TASK DETAILS
An exact copy, beginning at the line containing "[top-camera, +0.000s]" and ending at the final line of the records that follow, is the answer; it has no pictures and no other text.

Records from a collection:
◇ ◇ ◇ ◇ ◇
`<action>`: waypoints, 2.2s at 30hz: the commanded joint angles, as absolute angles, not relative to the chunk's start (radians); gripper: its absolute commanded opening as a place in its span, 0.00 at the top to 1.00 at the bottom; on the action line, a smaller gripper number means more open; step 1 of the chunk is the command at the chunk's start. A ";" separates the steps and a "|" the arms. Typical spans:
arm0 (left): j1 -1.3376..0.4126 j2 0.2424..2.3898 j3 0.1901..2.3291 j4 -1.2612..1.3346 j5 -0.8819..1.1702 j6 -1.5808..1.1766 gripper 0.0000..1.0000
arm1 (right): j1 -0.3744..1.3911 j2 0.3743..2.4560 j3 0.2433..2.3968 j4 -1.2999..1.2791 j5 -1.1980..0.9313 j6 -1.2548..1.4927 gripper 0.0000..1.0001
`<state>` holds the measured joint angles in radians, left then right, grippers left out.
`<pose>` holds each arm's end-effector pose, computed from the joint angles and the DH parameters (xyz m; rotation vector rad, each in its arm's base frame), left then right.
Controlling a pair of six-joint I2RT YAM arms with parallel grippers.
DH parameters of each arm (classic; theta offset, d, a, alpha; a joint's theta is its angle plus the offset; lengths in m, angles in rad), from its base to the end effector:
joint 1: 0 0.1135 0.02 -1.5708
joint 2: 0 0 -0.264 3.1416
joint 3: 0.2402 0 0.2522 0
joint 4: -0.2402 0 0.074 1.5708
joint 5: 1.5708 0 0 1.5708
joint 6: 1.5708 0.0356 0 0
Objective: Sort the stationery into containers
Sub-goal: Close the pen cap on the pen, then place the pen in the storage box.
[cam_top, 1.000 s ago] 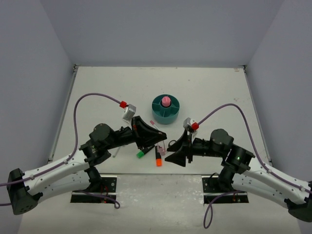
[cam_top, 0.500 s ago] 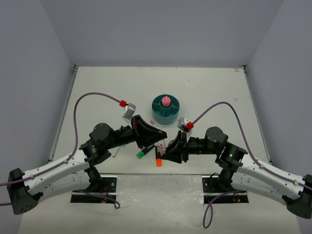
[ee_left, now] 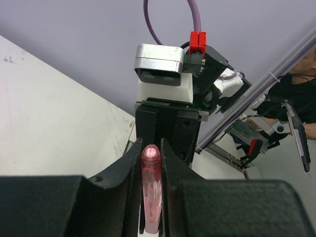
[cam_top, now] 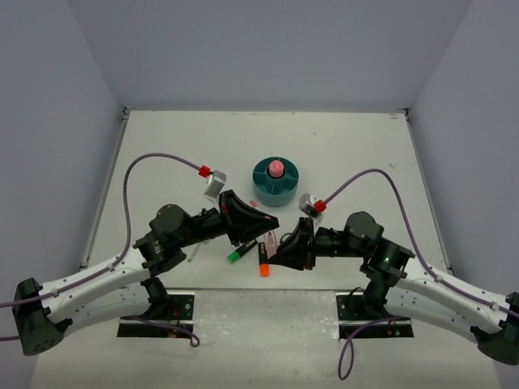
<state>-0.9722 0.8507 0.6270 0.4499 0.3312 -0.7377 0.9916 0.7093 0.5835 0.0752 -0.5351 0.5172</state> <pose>0.1048 -0.1742 0.3403 0.4991 1.4852 -1.6217 0.0804 0.1562 0.3089 -0.8828 1.6466 1.5382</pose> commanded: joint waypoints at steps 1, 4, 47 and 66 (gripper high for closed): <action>-0.975 0.863 0.650 0.502 0.375 -0.702 1.00 | 0.992 0.655 0.634 0.113 -0.464 0.576 1.00; -0.974 0.881 0.633 0.539 0.427 -0.713 1.00 | 0.992 0.644 0.675 0.084 -0.441 0.572 1.00; -0.950 1.020 0.877 0.135 -0.558 -0.481 1.00 | 0.919 0.595 0.803 -0.326 0.056 0.503 0.01; -0.670 1.695 1.198 0.442 -0.367 -0.274 1.00 | 0.919 0.382 0.763 -0.486 0.024 0.541 0.01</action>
<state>-0.6788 1.6580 1.1121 0.3431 -0.3923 -0.3224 0.9203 0.3979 0.7758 -0.4590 0.0109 0.5249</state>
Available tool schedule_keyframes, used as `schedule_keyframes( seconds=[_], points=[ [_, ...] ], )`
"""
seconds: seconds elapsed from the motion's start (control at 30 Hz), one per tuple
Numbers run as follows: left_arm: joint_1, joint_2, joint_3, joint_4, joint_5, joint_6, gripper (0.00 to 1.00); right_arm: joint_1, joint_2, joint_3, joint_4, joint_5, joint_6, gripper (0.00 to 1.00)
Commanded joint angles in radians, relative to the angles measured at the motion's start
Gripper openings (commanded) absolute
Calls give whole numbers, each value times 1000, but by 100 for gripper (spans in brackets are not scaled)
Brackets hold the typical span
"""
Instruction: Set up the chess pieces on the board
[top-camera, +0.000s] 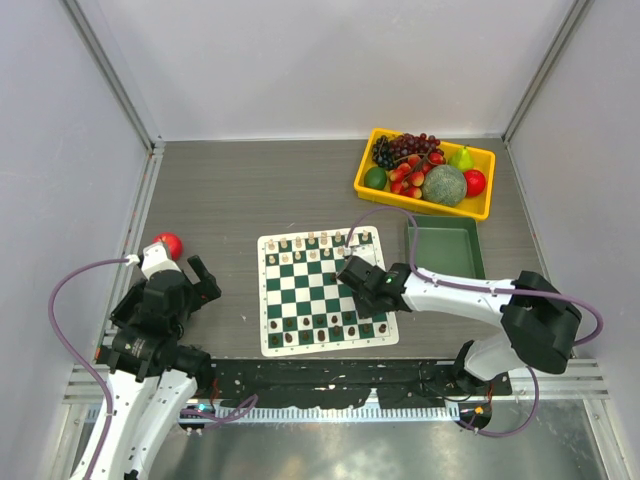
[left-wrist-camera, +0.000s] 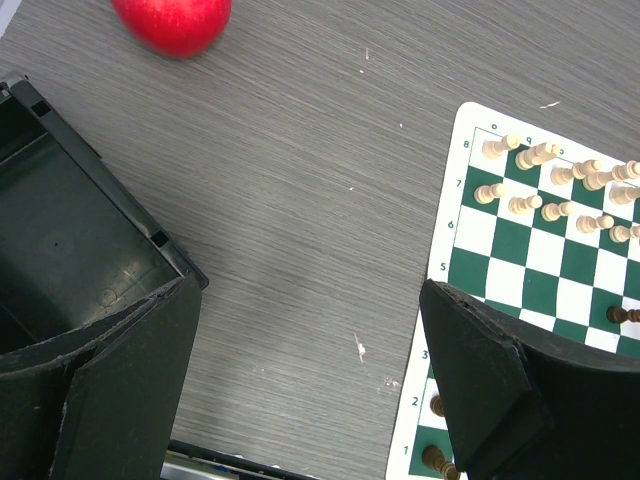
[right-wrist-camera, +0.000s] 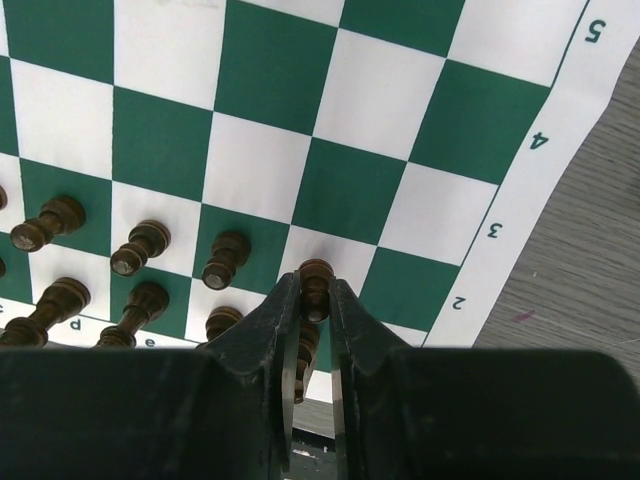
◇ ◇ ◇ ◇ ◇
RESULT FOR THIS EXERCISE
[top-camera, +0.000s] 
[left-wrist-camera, +0.000s] 
[right-wrist-camera, +0.000s] 

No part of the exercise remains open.